Read the full text of Pericles Act 1 Prologue with a side-by-side translation HERE.
- Gower (acting as the chorus) steps out on stage and tells us he's come back from the dead to share an old-school story with us.
- Time for a brain snack: The English poet John Gower (1327-1408) was the dude who wrote Confessio Amantis, which is one of the major literary sources for this play. He died about 200 years before Shakespeare (co-)wrote Pericles. The story of Pericles is even older than that and dates back to at least the 5th century, so Gower's not kidding when he says this story is old.
- Gower brags about how awesome the story is and tells us to kick back, relax, and enjoy the show.
- Then Gower tells us that the King of Antioch—who is conveniently named Antiochus—has been having an incestuous affair with his own daughter.

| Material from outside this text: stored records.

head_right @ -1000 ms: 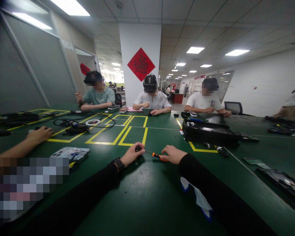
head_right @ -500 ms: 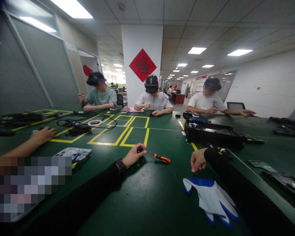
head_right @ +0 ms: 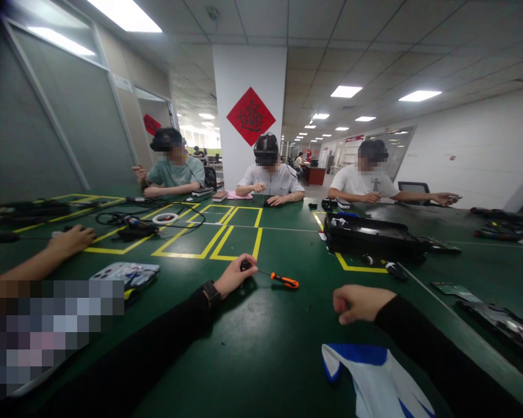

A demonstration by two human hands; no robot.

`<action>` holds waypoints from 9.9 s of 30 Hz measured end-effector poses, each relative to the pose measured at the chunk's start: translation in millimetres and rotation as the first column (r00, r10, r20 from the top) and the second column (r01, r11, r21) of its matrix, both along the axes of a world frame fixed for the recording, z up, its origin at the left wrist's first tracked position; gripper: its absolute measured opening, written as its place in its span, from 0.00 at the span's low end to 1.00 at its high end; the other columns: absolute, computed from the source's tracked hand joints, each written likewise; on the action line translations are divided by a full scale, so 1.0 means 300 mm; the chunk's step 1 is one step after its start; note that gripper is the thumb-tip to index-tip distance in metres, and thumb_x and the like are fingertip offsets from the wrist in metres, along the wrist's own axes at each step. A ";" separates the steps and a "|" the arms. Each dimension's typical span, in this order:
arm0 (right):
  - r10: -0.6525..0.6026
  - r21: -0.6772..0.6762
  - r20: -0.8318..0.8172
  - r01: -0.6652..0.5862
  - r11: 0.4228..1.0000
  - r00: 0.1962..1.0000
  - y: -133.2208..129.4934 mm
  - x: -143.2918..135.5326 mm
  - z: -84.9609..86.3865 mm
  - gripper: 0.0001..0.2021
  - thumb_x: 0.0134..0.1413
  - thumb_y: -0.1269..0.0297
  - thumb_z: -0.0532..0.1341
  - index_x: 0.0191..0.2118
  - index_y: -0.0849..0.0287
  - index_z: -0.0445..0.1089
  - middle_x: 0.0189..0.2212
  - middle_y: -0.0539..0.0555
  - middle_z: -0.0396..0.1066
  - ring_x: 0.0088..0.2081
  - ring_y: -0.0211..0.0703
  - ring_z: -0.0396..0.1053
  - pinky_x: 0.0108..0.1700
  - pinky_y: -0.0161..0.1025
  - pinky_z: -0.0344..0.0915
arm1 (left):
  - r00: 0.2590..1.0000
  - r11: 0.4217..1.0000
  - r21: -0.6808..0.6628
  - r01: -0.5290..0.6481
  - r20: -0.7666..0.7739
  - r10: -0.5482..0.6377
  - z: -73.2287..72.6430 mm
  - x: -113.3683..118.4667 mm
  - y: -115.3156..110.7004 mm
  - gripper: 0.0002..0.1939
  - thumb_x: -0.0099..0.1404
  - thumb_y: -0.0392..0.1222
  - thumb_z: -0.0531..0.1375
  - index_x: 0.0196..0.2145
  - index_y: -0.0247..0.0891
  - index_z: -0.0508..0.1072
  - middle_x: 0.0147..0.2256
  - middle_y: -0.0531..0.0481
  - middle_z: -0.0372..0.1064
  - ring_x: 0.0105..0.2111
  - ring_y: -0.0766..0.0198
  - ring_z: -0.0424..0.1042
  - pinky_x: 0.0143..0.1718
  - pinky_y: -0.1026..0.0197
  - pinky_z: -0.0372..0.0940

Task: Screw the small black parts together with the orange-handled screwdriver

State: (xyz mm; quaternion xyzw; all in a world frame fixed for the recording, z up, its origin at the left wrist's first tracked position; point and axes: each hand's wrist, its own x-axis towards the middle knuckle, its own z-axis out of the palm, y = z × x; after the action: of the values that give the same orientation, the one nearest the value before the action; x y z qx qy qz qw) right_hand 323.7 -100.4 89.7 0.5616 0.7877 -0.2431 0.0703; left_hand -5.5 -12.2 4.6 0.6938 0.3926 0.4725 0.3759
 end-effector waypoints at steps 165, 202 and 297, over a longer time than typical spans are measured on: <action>0.107 0.557 -0.469 0.200 0.806 0.877 0.130 -0.420 -0.237 0.16 0.55 0.58 0.47 0.30 0.59 0.68 0.27 0.51 0.66 0.30 0.37 0.63 0.33 0.33 0.56 | 1.000 1.000 0.011 -0.009 -0.020 0.010 0.011 -0.009 0.000 0.13 0.49 0.46 0.60 0.31 0.35 0.66 0.29 0.52 0.65 0.30 0.67 0.64 0.34 0.64 0.59; 0.189 0.599 -0.565 0.242 0.763 0.803 0.185 -0.407 -0.290 0.07 0.48 0.65 0.57 0.35 0.59 0.66 0.32 0.53 0.63 0.36 0.41 0.61 0.40 0.40 0.59 | 0.994 0.996 0.065 0.059 -0.091 -0.053 0.005 -0.013 0.004 0.15 0.48 0.48 0.61 0.28 0.35 0.65 0.26 0.54 0.63 0.27 0.69 0.62 0.30 0.65 0.57; 0.174 0.595 -0.493 0.185 0.782 0.853 0.195 -0.407 -0.293 0.16 0.58 0.64 0.44 0.28 0.60 0.66 0.30 0.53 0.63 0.35 0.40 0.59 0.41 0.39 0.56 | 0.999 1.000 0.019 0.006 -0.042 -0.005 0.005 -0.008 0.000 0.11 0.51 0.44 0.59 0.31 0.36 0.66 0.29 0.53 0.65 0.31 0.67 0.64 0.36 0.63 0.58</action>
State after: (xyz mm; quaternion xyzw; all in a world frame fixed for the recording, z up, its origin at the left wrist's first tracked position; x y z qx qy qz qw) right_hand 201.5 -42.1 1.9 0.4672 0.8099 -0.1123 -0.3364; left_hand -7.8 -12.3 6.1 0.7082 0.3937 0.4606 0.3624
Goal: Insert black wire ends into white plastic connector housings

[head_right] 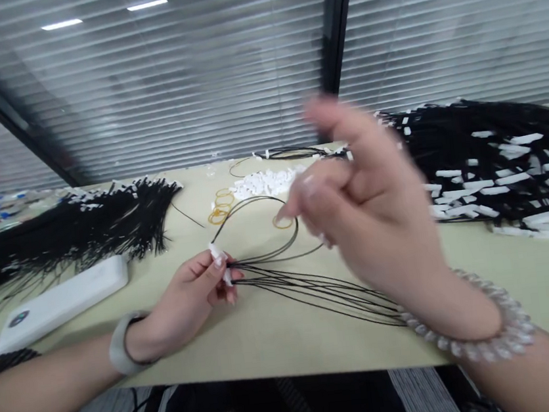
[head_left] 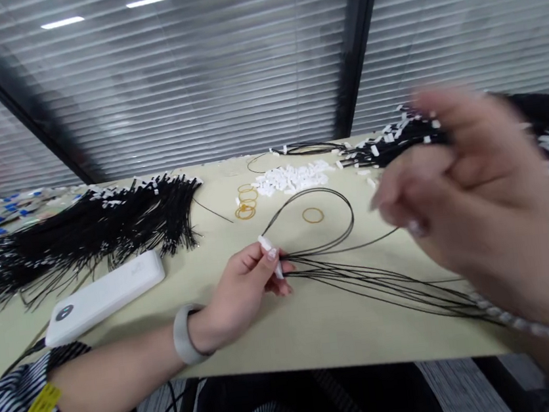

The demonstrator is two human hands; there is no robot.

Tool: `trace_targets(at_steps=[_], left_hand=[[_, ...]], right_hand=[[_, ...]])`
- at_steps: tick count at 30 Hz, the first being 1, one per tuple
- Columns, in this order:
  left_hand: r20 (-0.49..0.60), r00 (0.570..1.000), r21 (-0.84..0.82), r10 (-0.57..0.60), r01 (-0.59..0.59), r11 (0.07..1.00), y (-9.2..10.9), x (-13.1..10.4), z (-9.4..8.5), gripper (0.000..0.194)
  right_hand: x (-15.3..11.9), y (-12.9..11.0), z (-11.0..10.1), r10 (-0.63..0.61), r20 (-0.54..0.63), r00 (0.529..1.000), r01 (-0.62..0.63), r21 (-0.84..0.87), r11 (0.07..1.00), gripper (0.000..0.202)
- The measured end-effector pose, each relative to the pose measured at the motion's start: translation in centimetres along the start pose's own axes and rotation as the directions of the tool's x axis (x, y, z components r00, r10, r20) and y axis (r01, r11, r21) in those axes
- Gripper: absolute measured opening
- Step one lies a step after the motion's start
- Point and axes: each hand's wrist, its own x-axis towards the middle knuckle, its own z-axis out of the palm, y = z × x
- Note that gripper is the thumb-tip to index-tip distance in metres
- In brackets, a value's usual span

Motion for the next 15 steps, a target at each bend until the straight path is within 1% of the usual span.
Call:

- Gower says that the affair has been going on for so long that both dad and daughter think it's no big whoop.
- Now we're told the daughter (who doesn't even get her own name in this play) is so smokin' hot that princes have been traveling from all over the world for a chance to marry her.
- Antiochus isn't about to let that happen, so he's come up with a riddle that has to be solved by the man who gets to hook up with her. There's just one hitch—if a dude guesses wrong, his head gets lopped off and mounted on Antiochus's wall.
- Hmm. What does this little contest remind us of? Oh, yeah: in The Merchant of Venice, Portia's dad organizes a "lottery" to decide which suitor she'll marry.